--- DATA PROVIDED Enclosed Below ---
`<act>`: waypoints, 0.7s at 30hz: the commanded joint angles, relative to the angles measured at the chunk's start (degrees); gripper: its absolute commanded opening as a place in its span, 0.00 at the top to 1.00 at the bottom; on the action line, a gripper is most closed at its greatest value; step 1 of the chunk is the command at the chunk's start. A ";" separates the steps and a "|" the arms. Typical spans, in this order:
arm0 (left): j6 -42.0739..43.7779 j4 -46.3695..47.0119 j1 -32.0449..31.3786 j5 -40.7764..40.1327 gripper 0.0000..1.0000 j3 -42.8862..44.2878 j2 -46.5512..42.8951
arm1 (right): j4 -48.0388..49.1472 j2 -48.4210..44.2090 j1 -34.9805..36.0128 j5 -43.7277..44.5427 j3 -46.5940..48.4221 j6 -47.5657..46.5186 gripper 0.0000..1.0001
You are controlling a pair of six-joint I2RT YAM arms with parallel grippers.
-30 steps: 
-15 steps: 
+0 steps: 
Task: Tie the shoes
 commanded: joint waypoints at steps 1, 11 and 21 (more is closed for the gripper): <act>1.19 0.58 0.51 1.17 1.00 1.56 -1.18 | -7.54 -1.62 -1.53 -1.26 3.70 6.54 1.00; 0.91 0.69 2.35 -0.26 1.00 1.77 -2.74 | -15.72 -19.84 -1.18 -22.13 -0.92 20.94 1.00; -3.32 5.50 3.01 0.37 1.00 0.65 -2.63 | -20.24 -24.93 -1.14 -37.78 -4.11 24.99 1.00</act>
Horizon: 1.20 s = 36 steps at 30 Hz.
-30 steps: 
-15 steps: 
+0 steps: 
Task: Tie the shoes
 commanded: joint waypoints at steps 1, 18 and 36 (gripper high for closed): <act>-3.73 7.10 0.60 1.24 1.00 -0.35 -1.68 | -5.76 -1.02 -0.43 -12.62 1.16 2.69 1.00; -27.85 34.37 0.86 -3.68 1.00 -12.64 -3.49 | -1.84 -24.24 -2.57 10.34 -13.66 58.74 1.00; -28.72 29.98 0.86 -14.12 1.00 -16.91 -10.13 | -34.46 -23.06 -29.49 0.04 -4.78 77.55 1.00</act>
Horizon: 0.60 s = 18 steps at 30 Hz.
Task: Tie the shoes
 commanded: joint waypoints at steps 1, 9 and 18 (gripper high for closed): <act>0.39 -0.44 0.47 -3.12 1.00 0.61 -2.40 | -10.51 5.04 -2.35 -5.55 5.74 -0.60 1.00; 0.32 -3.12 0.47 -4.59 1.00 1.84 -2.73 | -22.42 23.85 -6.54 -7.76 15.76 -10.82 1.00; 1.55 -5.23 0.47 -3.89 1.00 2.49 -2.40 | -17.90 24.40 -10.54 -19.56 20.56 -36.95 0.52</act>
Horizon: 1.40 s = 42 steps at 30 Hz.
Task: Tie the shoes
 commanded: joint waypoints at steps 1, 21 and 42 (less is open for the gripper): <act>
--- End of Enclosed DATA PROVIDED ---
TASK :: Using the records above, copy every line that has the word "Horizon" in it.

ANSWER SPACE ::
Horizon: 1.20 s = 36 steps at 30 Hz.
Horizon: 0.60 s = 18 steps at 30 Hz.
Horizon: 1.40 s = 42 steps at 30 Hz.

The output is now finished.